> **WORK INSTRUCTIONS**
Reproduce from the records below, with no pictures, exactly the lines between the one containing "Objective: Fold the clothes" and the one containing "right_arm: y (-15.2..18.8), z", inclusive.

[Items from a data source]
--- START ---
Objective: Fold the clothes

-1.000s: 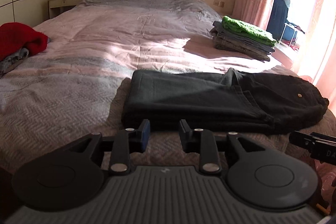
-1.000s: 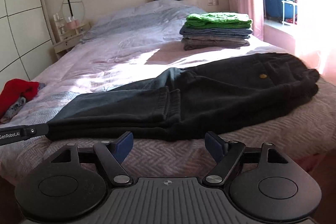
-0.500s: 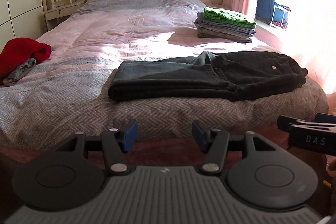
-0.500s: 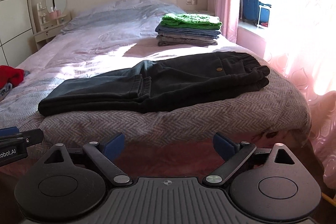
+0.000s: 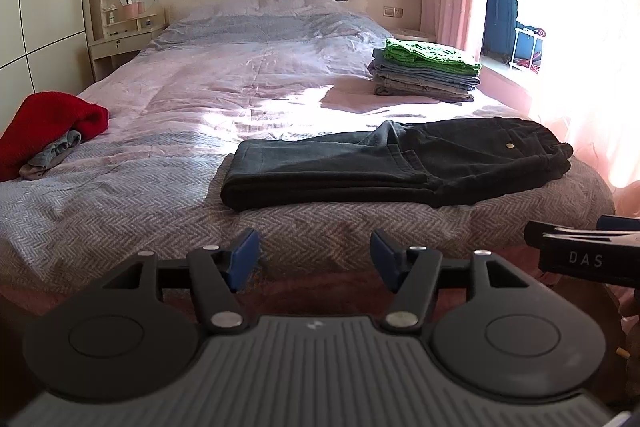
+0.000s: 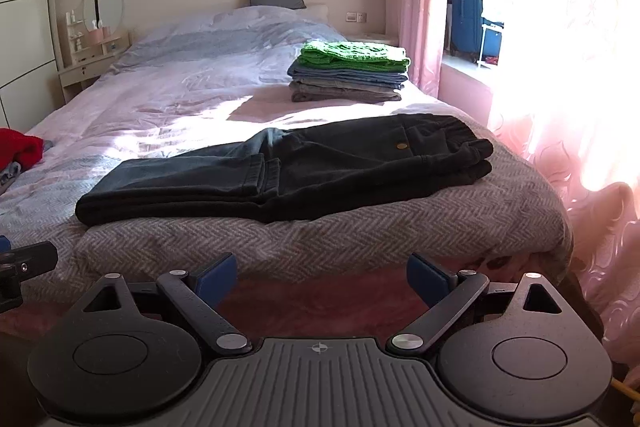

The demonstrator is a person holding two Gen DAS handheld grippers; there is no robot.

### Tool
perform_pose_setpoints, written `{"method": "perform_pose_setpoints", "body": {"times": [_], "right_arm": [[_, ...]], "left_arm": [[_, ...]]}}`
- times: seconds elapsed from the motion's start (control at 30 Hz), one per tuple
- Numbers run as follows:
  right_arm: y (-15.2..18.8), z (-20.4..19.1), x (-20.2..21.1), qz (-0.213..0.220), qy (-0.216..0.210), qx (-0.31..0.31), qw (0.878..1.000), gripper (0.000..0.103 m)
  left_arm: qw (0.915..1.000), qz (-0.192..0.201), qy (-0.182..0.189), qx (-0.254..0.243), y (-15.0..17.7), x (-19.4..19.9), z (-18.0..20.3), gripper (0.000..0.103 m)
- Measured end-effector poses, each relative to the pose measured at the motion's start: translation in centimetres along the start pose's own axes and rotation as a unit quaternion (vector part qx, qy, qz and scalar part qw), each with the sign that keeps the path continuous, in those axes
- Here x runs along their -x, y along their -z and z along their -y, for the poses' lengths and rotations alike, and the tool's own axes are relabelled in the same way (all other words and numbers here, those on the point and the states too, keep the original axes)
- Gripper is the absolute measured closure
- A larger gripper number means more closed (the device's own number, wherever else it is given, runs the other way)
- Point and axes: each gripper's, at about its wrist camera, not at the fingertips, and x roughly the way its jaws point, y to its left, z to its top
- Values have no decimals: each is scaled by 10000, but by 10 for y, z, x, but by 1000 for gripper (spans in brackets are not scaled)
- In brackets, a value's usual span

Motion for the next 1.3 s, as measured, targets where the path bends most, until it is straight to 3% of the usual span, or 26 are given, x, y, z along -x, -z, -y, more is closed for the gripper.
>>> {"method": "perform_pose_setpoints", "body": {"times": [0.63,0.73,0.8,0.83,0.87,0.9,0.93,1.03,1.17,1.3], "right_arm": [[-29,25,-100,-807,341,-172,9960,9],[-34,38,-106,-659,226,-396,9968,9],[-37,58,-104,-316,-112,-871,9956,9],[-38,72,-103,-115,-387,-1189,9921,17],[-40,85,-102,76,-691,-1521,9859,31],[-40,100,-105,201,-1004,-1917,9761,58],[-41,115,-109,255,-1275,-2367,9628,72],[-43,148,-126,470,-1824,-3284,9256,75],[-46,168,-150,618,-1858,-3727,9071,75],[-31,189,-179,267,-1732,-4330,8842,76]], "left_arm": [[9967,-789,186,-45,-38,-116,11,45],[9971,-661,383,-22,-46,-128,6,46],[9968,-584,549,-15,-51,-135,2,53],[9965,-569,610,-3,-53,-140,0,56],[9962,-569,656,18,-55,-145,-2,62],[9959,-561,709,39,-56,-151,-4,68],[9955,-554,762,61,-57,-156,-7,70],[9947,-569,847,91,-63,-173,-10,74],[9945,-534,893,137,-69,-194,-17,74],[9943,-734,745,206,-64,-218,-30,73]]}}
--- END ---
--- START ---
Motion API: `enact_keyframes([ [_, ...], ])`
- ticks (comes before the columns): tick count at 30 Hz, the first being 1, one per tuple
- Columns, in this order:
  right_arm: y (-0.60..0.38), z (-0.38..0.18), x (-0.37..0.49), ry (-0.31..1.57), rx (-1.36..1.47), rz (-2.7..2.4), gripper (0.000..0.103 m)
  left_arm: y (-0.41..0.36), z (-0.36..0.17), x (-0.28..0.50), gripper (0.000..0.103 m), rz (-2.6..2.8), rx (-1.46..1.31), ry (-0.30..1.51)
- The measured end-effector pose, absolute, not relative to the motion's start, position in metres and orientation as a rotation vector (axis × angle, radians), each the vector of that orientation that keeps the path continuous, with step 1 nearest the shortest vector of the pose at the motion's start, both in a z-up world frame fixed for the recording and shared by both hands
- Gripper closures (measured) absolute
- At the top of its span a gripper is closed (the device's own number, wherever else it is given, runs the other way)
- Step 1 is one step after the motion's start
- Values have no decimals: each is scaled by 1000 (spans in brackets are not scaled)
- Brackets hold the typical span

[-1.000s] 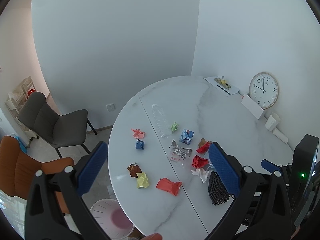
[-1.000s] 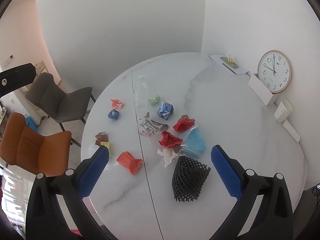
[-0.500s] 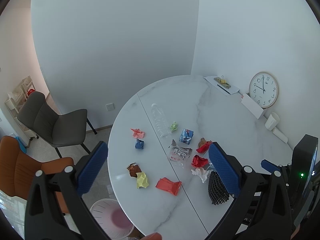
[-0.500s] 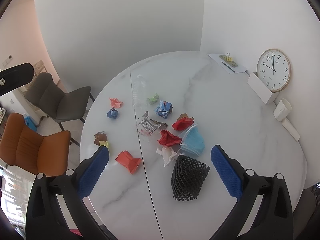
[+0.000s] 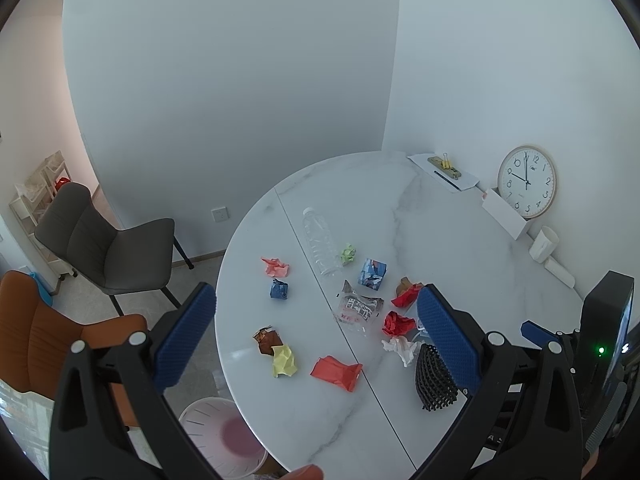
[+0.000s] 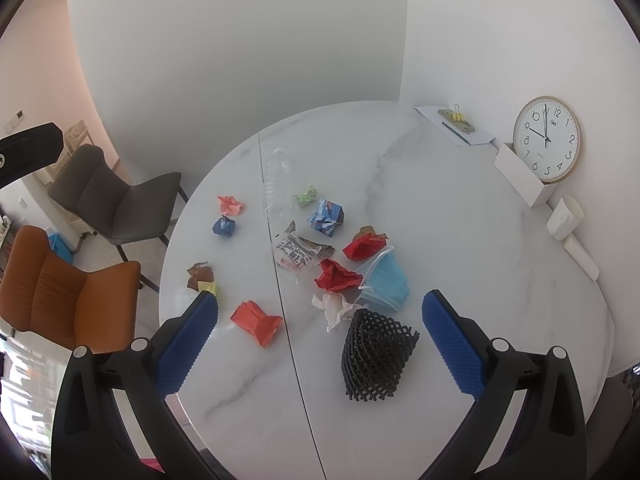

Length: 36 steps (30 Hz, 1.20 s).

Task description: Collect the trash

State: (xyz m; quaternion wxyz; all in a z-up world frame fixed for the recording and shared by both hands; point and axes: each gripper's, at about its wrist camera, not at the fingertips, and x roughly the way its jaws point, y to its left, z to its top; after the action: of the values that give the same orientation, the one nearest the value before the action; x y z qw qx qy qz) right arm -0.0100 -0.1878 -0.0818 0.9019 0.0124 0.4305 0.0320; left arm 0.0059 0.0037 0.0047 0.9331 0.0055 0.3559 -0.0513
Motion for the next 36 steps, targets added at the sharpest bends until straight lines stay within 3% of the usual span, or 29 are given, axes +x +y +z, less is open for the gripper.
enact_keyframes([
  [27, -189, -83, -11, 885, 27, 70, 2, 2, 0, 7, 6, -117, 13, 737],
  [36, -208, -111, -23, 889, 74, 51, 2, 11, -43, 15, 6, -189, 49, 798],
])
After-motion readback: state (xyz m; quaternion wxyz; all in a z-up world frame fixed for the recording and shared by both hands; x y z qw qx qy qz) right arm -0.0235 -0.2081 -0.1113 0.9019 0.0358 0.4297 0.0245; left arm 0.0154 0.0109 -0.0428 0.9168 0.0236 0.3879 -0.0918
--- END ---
> **TASK SOLUTION**
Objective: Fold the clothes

-1.000s: 
-1.000s: 
-0.500s: 
-0.500s: 
+0.000s: 
+0.000s: 

The demonstrator is a person holding two Gen DAS handheld grippers; there is no robot.

### Tool
perform_pose_setpoints, written `{"method": "perform_pose_setpoints", "body": {"times": [_], "right_arm": [[_, ...]], "left_arm": [[_, ...]]}}`
- times: seconds elapsed from the motion's start (control at 30 Hz), one per tuple
- Numbers run as follows:
  right_arm: y (-15.2..18.8), z (-20.4..19.1), x (-20.2..21.1), qz (-0.213..0.220), qy (-0.216..0.210), qx (-0.31..0.31), qw (0.878..1.000), gripper (0.000..0.103 m)

This output is complete as it stands.